=== Section Start ===
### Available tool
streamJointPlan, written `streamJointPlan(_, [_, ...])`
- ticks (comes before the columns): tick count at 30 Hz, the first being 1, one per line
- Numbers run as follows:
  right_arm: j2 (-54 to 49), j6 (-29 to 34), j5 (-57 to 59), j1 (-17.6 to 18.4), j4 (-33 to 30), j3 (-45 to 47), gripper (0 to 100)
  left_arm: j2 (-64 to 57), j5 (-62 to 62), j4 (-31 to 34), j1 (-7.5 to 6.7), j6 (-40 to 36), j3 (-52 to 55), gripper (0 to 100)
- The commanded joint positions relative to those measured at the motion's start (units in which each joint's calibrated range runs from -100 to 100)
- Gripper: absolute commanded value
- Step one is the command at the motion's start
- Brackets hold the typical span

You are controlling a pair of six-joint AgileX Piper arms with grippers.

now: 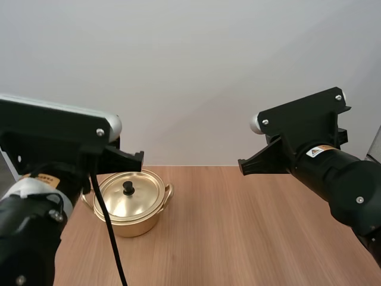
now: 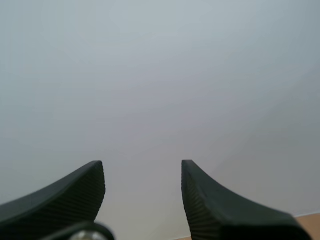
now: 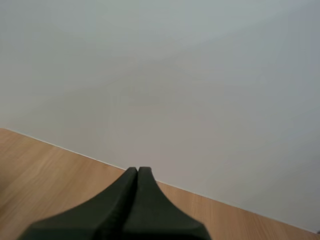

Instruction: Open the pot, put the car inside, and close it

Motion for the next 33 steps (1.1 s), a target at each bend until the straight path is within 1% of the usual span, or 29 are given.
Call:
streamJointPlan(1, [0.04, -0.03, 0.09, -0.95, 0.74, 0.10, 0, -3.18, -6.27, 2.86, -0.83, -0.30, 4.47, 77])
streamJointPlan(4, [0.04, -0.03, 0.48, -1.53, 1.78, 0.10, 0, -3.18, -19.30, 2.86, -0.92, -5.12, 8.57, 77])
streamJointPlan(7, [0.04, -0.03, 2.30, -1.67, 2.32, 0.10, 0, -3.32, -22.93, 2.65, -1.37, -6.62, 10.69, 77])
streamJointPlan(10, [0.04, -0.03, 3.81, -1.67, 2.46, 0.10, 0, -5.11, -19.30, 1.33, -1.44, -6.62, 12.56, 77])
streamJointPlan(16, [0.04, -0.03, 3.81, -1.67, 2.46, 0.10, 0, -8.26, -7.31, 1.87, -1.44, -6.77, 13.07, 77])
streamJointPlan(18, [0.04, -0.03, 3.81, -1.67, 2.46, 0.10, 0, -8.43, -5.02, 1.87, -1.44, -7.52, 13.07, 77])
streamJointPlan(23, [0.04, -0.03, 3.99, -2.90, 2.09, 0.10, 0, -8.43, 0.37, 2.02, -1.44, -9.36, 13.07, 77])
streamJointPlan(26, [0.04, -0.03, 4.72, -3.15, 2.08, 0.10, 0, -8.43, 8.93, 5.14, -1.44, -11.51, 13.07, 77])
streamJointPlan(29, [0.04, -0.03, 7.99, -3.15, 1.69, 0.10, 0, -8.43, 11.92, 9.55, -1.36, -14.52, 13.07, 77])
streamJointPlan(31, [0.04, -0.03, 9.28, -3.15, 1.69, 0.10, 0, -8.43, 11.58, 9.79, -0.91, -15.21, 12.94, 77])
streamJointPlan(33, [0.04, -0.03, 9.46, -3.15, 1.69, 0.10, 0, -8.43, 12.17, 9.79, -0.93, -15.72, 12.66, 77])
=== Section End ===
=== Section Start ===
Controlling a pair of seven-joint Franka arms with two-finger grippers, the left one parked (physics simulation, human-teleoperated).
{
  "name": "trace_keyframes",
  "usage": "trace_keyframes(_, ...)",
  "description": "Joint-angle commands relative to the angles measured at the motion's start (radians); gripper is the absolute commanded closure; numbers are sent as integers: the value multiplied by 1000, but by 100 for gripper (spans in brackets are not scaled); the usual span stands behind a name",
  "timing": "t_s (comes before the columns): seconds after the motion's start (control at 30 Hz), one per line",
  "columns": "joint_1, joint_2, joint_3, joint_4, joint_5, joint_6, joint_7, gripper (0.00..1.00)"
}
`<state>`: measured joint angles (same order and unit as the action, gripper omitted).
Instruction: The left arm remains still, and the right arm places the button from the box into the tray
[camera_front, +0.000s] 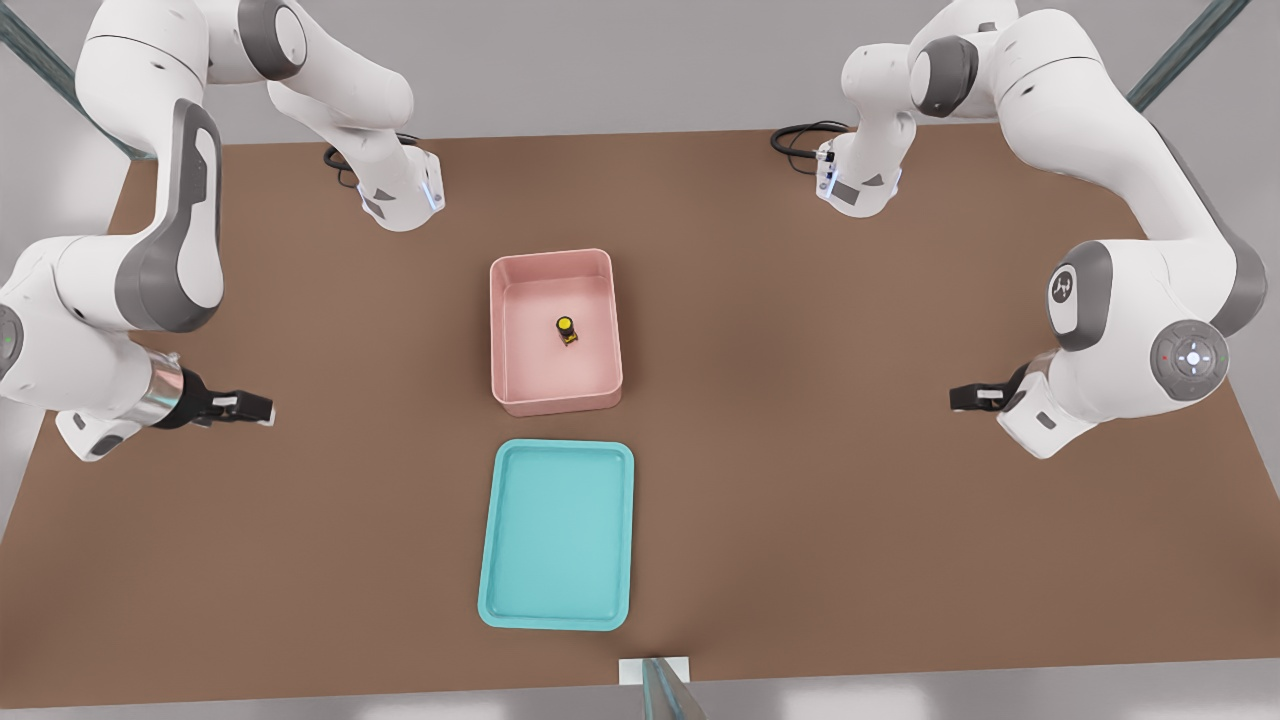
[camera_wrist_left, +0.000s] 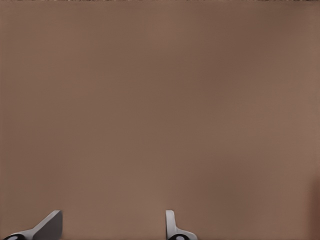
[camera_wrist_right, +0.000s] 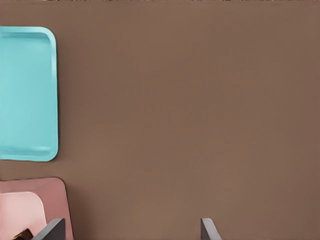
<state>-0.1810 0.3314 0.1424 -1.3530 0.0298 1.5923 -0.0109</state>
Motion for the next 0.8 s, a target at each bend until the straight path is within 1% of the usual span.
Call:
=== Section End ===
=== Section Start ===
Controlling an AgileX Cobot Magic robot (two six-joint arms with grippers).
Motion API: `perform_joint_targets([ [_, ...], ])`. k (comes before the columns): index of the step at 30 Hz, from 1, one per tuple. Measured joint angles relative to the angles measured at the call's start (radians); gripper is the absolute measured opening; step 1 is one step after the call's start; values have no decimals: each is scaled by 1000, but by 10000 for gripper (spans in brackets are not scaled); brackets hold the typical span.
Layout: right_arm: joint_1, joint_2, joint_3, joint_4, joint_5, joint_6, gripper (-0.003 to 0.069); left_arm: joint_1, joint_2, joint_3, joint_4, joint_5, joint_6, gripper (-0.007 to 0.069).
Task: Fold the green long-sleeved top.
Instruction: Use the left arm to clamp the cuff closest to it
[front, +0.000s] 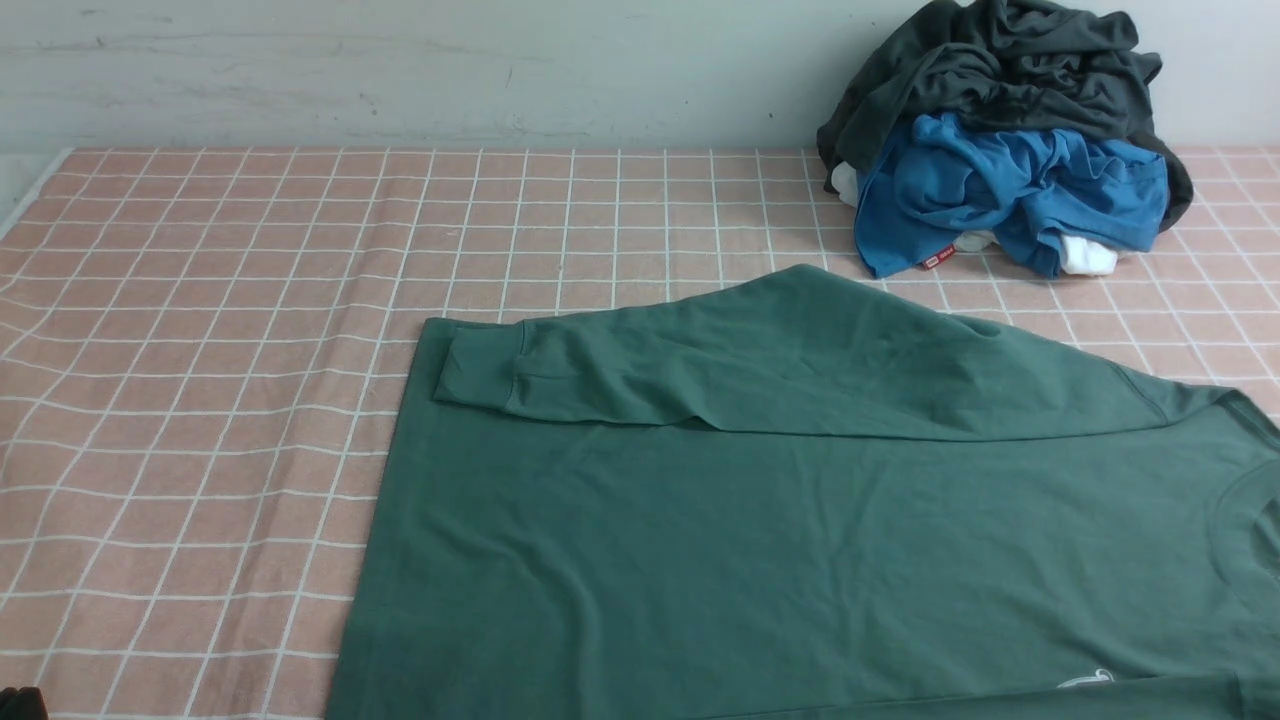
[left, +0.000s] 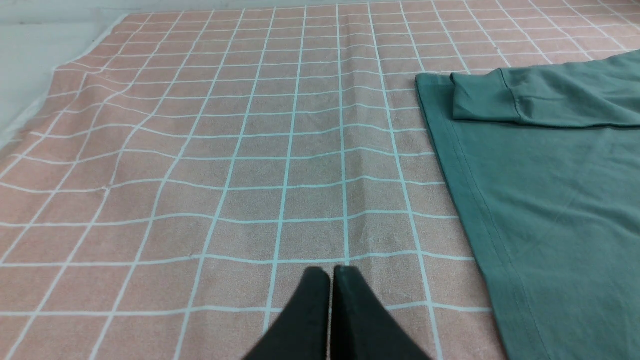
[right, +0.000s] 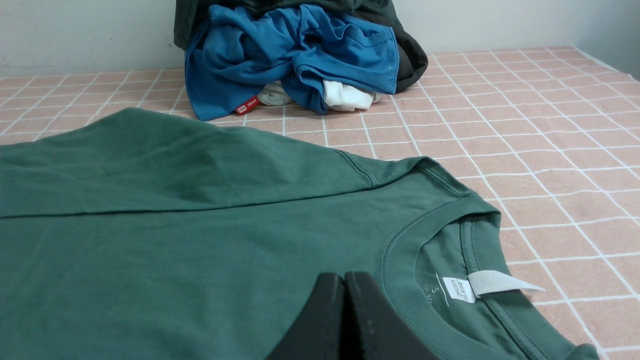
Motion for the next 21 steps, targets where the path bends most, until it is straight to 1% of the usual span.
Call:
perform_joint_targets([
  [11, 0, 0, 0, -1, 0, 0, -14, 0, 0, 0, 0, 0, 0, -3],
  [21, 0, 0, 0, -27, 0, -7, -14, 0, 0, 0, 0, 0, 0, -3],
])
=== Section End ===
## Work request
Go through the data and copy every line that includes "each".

## Answer section
- The commanded joint positions relative to those measured at the motion's start (units in which each joint's calibrated range runs from -100 to 100)
Motion for the next 33 steps (1.1 s), a target at each bend until the straight path is within 1% of the usual span, or 29 are given.
Motion for the next 0.8 s, a target at each bend until the straight path is within 1% of the usual span.
Motion API: `perform_joint_targets([ [_, ...], ])`. k (comes before the columns): index of the step at 30 Hz, from 1, one per tuple. Measured joint angles relative to the angles measured at the call's start (radians); gripper is the absolute measured opening; step 1 is one step after the call's start; values have no decimals: each is scaled by 1000, but by 10000 for gripper (spans in brackets are not scaled); brackets hold the typical span.

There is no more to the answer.